What is needed is an exact repetition of the lines below, from the first one through the one holding "Query: water bottle", with no pictures and nothing else.

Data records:
►

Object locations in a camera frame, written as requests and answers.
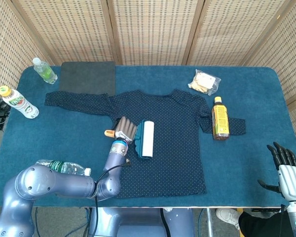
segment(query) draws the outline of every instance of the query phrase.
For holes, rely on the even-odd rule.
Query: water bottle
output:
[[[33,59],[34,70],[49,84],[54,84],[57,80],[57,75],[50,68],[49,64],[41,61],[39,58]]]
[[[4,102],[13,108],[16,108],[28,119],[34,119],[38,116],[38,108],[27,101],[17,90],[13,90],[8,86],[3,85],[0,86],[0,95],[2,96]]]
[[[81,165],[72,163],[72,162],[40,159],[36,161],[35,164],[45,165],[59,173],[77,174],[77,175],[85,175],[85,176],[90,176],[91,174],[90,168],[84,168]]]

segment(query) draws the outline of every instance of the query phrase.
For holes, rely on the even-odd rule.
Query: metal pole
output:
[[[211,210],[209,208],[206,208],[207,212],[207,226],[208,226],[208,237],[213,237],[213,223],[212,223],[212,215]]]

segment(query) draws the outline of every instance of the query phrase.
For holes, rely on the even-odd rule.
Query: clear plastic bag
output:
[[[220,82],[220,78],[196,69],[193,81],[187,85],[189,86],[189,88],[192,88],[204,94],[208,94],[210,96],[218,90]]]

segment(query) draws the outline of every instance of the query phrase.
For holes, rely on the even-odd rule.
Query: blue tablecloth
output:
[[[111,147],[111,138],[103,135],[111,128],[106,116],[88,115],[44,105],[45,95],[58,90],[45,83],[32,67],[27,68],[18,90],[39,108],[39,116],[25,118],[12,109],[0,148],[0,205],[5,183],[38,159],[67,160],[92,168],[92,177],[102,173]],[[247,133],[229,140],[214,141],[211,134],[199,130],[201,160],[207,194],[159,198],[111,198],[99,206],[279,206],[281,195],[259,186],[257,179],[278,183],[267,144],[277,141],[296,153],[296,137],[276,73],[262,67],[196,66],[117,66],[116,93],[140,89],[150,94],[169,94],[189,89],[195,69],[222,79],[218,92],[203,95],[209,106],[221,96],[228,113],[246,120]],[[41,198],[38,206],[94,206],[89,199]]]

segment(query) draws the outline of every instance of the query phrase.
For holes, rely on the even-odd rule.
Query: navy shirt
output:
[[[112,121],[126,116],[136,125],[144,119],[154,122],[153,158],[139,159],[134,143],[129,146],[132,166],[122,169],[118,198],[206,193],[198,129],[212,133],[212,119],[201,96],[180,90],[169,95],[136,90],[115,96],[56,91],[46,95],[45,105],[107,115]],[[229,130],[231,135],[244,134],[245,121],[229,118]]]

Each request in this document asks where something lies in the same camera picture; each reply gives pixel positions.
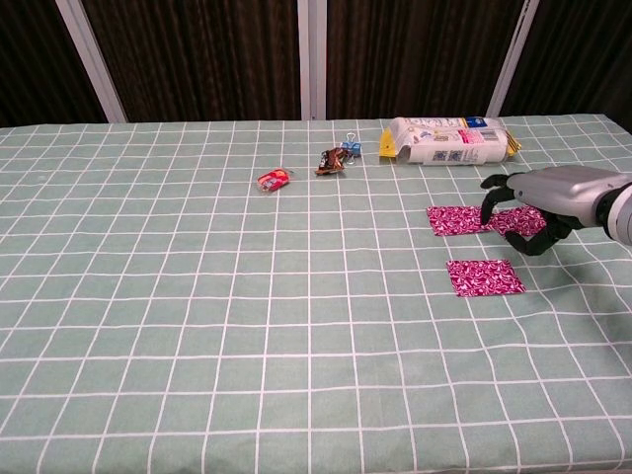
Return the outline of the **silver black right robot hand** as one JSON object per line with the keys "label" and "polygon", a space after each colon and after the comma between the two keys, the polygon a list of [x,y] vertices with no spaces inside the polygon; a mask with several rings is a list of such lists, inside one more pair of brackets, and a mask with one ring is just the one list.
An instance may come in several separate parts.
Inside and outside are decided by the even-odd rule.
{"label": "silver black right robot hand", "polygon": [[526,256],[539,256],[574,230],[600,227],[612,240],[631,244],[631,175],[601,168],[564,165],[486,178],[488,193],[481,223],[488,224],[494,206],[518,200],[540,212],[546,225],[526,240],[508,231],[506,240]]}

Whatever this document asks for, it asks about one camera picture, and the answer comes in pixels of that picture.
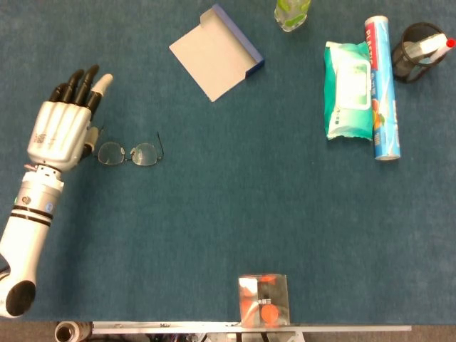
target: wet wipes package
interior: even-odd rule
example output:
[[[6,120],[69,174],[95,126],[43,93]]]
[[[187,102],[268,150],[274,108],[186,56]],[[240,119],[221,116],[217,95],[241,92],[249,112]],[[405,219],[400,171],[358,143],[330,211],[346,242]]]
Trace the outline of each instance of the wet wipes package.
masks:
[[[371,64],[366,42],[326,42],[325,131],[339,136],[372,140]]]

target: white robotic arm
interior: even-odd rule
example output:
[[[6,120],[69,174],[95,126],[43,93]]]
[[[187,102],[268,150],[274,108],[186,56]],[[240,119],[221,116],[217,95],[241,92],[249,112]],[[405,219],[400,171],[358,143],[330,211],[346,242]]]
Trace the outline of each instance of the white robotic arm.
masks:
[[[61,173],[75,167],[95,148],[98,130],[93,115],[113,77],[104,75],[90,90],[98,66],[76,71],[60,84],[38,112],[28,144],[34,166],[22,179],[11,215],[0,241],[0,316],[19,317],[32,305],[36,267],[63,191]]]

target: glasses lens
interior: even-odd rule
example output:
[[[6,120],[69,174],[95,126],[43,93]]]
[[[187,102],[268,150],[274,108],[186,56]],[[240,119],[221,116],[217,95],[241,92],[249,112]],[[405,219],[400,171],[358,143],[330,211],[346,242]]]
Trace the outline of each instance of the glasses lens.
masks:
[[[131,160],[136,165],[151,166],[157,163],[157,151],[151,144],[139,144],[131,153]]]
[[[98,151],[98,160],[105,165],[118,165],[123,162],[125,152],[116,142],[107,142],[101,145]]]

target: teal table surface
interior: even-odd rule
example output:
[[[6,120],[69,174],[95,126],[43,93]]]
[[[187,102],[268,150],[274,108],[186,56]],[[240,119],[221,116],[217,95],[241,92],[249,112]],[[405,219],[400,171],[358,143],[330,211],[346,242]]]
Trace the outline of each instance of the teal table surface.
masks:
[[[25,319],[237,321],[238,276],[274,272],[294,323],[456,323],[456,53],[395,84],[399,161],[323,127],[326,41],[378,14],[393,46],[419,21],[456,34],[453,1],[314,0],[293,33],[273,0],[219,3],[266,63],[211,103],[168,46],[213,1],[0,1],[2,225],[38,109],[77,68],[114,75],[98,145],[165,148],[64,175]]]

◄

[Written response]
Object locations in a camera frame, written as requests and answers.
segment(query) draws the outline of every instance of the query phrase.
For holes, rely on the even-odd rule.
Query: water bottle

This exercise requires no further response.